We acknowledge that this post hoc sub-study of the main SAVE trial has several limitations. First, it was conducted at a single site on a relatively small sample. Greater precision would have been possible had we used more participants’ data from across the recruitment network. However, CPAP participants at this site had considerably higher adherence to CPAP than for the study population as a whole, and the mean follow-up period was longer. The sample size provided ample statistical power to definitively answer whether or not a clinically significant change in OSA was present after sustained CPAP treatment. Second, the study population had established CV disease and was somewhat older compared with patients attending sleep clinics; and patients with very severe nocturnal hypoxemia or a predominantly Cheyne-Stokes respiration pattern were excluded. The study results may not therefore extrapolate to general sleep apnea clinic populations.
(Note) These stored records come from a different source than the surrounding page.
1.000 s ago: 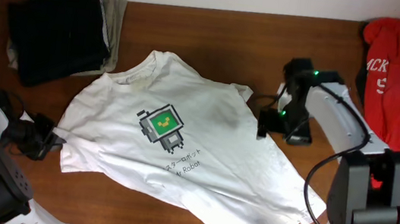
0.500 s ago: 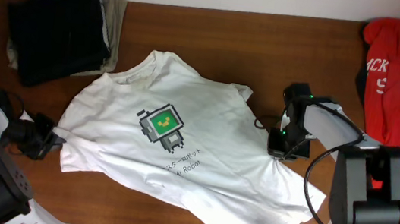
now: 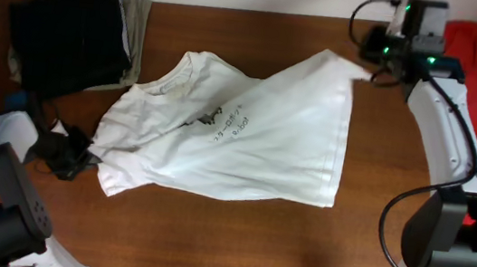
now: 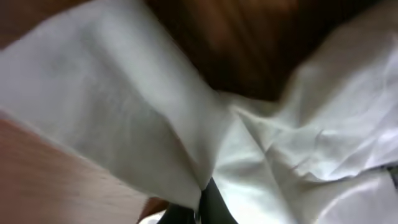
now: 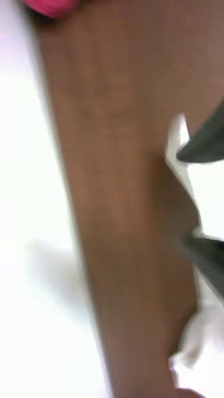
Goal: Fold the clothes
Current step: 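Grasp the T-shirt's right side with the right gripper, then lift and stretch the T-shirt apart with both grippers, pulling it upward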
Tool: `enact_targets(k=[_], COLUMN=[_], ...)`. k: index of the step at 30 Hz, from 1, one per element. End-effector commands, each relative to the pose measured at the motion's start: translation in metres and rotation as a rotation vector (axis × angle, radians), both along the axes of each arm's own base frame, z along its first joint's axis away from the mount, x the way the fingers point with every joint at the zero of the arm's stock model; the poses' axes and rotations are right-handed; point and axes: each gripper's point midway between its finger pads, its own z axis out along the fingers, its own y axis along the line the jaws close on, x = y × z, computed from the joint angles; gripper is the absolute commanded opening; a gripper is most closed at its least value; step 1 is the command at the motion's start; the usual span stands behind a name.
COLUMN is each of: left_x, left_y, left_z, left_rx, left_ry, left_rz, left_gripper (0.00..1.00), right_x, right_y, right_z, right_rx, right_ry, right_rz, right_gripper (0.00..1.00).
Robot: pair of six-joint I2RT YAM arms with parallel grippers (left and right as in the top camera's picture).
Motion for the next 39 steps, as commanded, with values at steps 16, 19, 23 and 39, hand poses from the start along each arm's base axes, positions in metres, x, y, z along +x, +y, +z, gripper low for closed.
enact_targets(k=[16, 19, 23, 39], left_x=[0.022, 0.022, 0.021, 0.021], left_y=[-0.06, -0.06, -0.06, -0.06], left_z=[-0.007, -0.007, -0.007, -0.007], left_rx=[0.086, 0.085, 0.084, 0.084], left_ry=[-0.032, -0.031, -0.028, -0.028], left_rz=[-0.224, -0.224, -0.224, -0.224], left_gripper=[0.01, 0.1, 0.11, 0.11], right_x=[-0.206, -0.241, -0.276, -0.295], right_y=[0.018, 0.021, 0.041, 0.07], right_z=[-0.056, -0.094, -0.155, -0.228], right_rx=[0.025, 0.024, 0.104, 0.158], right_ry=[0.81, 0.959, 1.058, 0.995], right_rz=[0.032, 0.04, 0.09, 0.082], right_gripper=[0.99, 0.99, 0.99, 0.44])
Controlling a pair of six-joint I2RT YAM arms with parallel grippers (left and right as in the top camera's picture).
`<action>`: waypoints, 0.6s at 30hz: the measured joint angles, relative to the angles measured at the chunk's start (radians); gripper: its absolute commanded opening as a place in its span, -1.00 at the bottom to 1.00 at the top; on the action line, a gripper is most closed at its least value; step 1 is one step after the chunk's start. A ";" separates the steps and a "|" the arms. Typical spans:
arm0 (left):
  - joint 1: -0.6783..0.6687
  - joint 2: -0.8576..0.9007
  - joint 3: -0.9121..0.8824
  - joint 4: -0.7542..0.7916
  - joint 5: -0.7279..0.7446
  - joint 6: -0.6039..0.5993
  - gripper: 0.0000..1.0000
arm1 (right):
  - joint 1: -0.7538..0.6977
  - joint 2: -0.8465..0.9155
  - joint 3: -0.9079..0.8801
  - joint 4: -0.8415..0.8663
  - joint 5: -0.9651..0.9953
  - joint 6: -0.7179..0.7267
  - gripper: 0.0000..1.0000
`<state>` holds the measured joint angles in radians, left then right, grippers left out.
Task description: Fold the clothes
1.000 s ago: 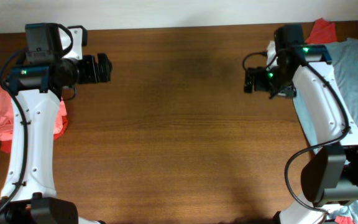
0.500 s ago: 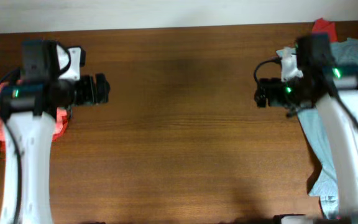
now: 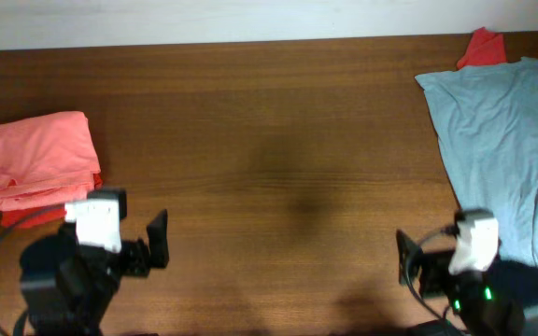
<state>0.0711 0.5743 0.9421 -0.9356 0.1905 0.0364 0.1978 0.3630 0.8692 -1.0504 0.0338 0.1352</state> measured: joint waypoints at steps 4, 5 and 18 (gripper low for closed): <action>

Lastly, we used a type 3 portable sleep monitoring device in this study. The device was chosen because of the unavailability of polysomnography (PSG) in many recruitment sites and the cost and difficulty of setting up and standardizing PSG measurements across multiple centers and countries. The ApneaLink™ automated screening device provided a reliable and generalizable alternative. It was validated against PSG in a high cardiovascular-risk Chinese population before the SAVE trial and found to have high diagnostic accuracy for moderate to severe OSA [25]. It is unlikely therefore to have influenced the overall findings in this study. Nonetheless, the parameters collected to evaluate the severity of OSA were limited, preventing, for example, an evaluation of whether or not the length of obstructive events changed after CPAP treatment.

In summary, long-term CPAP use in patients with comorbid OSA and cardiovascular disease did not result in clinically significant change in AHI or ODI when compared with patients without CPAP, but showed a small positive effect on nadir SpO2.